Quote from: TonyLBWell, I think you're wrong.  I see stuff like "d20 Modern" and its official offshoots everywhere.  Every gamer I've met knows about the game.  Many of them play it.

How many non-gamers do you know who have tried it?  I suspect plenty of people who don't self-identify as gamers have tried D&D.  I suspect the overwhelming majority of people who self-taught themselves their first RPG started with D&D.
Jeff Rients
My gameblog

TonyLB

If the measure of success that is being touted is that a game is only successful when it is the first game for a substantial number of gamers (and moreover gamers who were not recruited by friends who were already gamers, but rather spontaneously decided to take up gaming due to the book) then that really makes very few games of any sort "successes."  Fewer, obviously, the greater the number of new gamers you need before you count it as "substantial."

Maybe D&D and Vampire are clear-cut successes by that metric ... and, I suspect, not much else.  Are you cool with that?
Superheroes with heart:  Capes!

jrients

Quote from: TonyLBMaybe D&D and Vampire are clear-cut successes by that metric ... and, I suspect, not much else.  Are you cool with that?

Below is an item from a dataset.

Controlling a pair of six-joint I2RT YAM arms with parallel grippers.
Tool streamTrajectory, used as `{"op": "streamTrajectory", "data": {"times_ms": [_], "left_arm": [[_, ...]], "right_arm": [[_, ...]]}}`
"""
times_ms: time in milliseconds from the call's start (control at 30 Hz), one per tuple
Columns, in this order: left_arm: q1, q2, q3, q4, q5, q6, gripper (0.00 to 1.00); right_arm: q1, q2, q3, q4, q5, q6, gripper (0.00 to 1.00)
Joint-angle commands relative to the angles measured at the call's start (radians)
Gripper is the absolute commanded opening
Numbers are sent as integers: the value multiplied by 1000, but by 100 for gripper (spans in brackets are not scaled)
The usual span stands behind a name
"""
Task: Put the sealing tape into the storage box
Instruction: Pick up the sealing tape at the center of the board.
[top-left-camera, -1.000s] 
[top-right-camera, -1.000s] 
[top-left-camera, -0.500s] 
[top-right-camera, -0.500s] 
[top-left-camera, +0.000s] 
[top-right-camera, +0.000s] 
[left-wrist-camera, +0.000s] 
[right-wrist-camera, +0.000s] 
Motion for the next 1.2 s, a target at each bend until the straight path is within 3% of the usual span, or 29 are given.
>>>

No!  The complete opposite, in fact!  I want more games to achieve that level of success.  But every time we start talking about "well, I know lots of gamers who play that" or "every gamer has heard of that" we've pretty much taken that goal off the table.  I hate that.  Sometimes it's like the people in this industry can't see past their own nose.
Jeff Rients
My gameblog

TonyLB

Ah, I wasn't so much asking whether you were okay with the phenomenon.  What I was asking was (to put it more explicitly) "Are you okay with defining things in a way that implies that you're defining 99% of RPGs as flat-out 'unsuccessful'?"
Superheroes with heart:  Capes!

jrients

Quote from: TonyLBAh, I wasn't so much asking whether you were okay with the phenomenon.  What I was asking was (to put it more explicitly) "Are you okay with defining things in a way that implies that you're defining 99% of RPGs as flat-out 'unsuccessful'?"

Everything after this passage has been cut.